◆ **Problem to solve**
The pictures are to be left out when the listing below is reproduced word for word.

◆ **Data below**

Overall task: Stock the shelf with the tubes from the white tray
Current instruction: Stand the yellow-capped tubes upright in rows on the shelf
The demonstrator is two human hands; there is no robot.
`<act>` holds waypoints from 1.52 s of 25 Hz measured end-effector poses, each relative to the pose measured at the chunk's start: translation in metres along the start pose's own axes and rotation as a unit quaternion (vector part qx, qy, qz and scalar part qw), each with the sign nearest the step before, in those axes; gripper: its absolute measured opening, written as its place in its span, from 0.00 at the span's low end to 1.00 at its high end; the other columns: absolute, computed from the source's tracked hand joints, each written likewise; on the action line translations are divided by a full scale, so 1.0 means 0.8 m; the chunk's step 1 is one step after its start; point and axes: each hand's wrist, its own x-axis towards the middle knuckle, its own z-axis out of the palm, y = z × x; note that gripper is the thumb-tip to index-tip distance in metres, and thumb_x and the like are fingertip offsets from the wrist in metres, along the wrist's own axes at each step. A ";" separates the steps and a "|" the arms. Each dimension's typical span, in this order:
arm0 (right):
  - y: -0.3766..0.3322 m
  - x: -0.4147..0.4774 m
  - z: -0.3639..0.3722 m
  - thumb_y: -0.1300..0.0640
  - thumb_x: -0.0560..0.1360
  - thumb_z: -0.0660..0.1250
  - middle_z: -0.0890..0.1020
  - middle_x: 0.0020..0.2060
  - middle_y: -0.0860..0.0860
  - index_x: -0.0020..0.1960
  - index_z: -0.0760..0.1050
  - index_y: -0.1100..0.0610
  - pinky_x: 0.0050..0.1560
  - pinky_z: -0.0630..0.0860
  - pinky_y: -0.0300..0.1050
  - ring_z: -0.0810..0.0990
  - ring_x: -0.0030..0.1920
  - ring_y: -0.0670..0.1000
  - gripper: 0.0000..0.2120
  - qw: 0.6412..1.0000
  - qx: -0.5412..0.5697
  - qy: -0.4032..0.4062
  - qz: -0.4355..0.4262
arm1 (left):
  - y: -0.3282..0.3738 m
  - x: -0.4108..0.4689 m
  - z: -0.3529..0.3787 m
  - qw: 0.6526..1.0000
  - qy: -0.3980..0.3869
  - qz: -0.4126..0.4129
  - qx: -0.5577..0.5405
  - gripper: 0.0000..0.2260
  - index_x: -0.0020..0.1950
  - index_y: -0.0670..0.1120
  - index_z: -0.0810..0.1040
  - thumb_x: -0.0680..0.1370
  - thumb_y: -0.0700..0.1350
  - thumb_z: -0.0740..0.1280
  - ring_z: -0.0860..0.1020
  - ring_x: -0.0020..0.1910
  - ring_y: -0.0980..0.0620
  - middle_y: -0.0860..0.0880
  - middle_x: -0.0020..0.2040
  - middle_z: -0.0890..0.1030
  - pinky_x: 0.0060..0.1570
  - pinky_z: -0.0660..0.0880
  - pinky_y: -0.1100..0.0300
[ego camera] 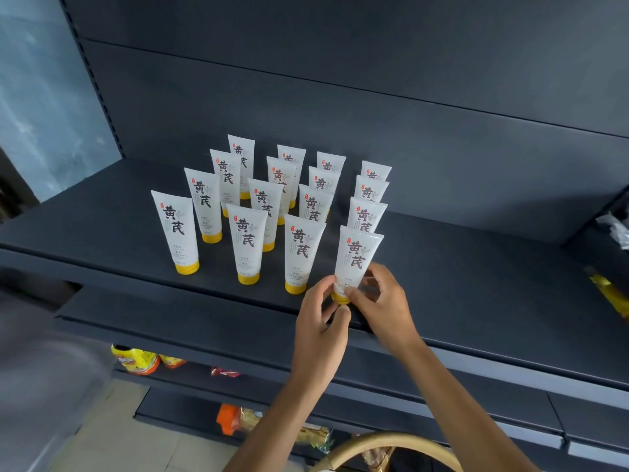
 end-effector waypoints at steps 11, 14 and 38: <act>0.000 -0.017 -0.011 0.64 0.74 0.73 0.81 0.56 0.46 0.61 0.76 0.47 0.54 0.79 0.34 0.80 0.57 0.40 0.20 0.999 0.011 0.029 0.011 | -0.004 -0.009 -0.005 1.000 0.016 0.003 0.002 0.20 0.69 0.49 0.76 0.79 0.33 0.65 0.76 0.65 0.63 0.53 0.66 0.78 0.61 0.76 0.68; 0.007 -0.037 -0.024 0.65 0.75 0.72 0.80 0.56 0.47 0.63 0.77 0.48 0.57 0.79 0.40 0.80 0.58 0.42 0.20 0.998 0.013 0.058 0.019 | -0.011 -0.016 -0.012 1.000 0.022 0.007 -0.002 0.19 0.68 0.50 0.76 0.79 0.36 0.66 0.76 0.66 0.58 0.55 0.65 0.78 0.61 0.79 0.59; 0.287 -0.356 -0.157 0.67 0.75 0.72 0.80 0.56 0.55 0.61 0.76 0.56 0.43 0.77 0.30 0.83 0.52 0.52 0.17 0.952 -0.065 0.188 0.235 | -0.267 -0.233 0.042 0.938 -0.126 -0.191 0.261 0.18 0.62 0.50 0.76 0.74 0.53 0.69 0.79 0.58 0.54 0.53 0.59 0.79 0.54 0.79 0.54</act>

◆ **Answer to this exercise**
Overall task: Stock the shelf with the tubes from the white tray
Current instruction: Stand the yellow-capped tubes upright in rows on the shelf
The demonstrator is two human hands; there is no robot.
`<act>` holds waypoints from 1.52 s of 25 Hz measured end-effector poses, each relative to the pose measured at the chunk's start: translation in metres along the start pose's own axes and rotation as a unit quaternion (vector part qx, qy, qz and scalar part qw), each with the sign nearest the step before, in those axes; gripper: its absolute measured opening, written as its place in its span, from 0.00 at the span's low end to 1.00 at its high end; the other columns: absolute, computed from the source's tracked hand joints, each written likewise; on the action line translations are divided by a full scale, so 1.0 means 0.8 m; the chunk's step 1 is one step after its start; point and axes: each hand's wrist, its own x-axis towards the middle knuckle, its own z-axis out of the palm, y = z × x; note that gripper is the thumb-tip to index-tip distance in metres, and thumb_x and the like are fingertip offsets from the wrist in metres, along the wrist's own axes at each step. A ";" separates the steps and a "|" the arms. Each dimension's typical span, in this order:
arm0 (right):
  - y: -0.3766..0.3322 m
  - x: -0.4147..0.4774 m
  - z: -0.3639..0.3722 m
  - thumb_y: -0.1300..0.0640
  - thumb_x: -0.0560..0.1360
  - thumb_z: -0.0660..0.1250
  - middle_z: -0.0890..0.1020
  - middle_x: 0.0020..0.2060
  - middle_y: -0.0860..0.0860
  - index_x: -0.0020..0.1960
  - index_z: -0.0760..0.1050
  - index_y: -0.1100..0.0610
  - pinky_x: 0.0050..0.1560
  - pinky_z: -0.0630..0.0860
  - pinky_y: -0.0300..0.1050
  - ring_z: -0.0810..0.0990
  - ring_x: -0.0030..0.1920
  - ring_y: -0.0670..0.1000
  - gripper: 0.0000..0.2120
  - qw: 0.6412..1.0000
  - qx: -0.5412..0.5697
  - qy: -0.4032..0.4062
  - qz: -0.4355..0.4262
arm1 (left):
  - y: -0.3282..0.3738 m
  - x: -0.4108..0.4689 m
  - z: -0.3529..0.3787 m
  - qw: 0.6526..1.0000
  - qy: -0.3980..0.3869
  - qz: -0.4126..0.4129
  - qx: -0.5577..0.5405
  - gripper: 0.0000..0.2260
  - index_x: -0.0020..0.1950
  - index_y: -0.0670..0.1120
  - index_z: -0.0810..0.1040
  - thumb_x: -0.0680..0.1370
  - thumb_y: -0.0700..0.1350
  - thumb_z: -0.0740..0.1280
  - ring_z: -0.0860..0.1020
  - ring_x: -0.0020..0.1910
  - ring_y: -0.0980..0.0620
  - middle_y: -0.0860..0.0880
  - middle_x: -0.0020..0.2040
  - middle_z: -0.0890..0.1030
  - pinky_x: 0.0060..0.1570
  - pinky_z: -0.0660..0.0880
  - pinky_y: -0.1100..0.0300
[ego camera] 
 end-effector waypoints at steps 11, 14 and 38: <act>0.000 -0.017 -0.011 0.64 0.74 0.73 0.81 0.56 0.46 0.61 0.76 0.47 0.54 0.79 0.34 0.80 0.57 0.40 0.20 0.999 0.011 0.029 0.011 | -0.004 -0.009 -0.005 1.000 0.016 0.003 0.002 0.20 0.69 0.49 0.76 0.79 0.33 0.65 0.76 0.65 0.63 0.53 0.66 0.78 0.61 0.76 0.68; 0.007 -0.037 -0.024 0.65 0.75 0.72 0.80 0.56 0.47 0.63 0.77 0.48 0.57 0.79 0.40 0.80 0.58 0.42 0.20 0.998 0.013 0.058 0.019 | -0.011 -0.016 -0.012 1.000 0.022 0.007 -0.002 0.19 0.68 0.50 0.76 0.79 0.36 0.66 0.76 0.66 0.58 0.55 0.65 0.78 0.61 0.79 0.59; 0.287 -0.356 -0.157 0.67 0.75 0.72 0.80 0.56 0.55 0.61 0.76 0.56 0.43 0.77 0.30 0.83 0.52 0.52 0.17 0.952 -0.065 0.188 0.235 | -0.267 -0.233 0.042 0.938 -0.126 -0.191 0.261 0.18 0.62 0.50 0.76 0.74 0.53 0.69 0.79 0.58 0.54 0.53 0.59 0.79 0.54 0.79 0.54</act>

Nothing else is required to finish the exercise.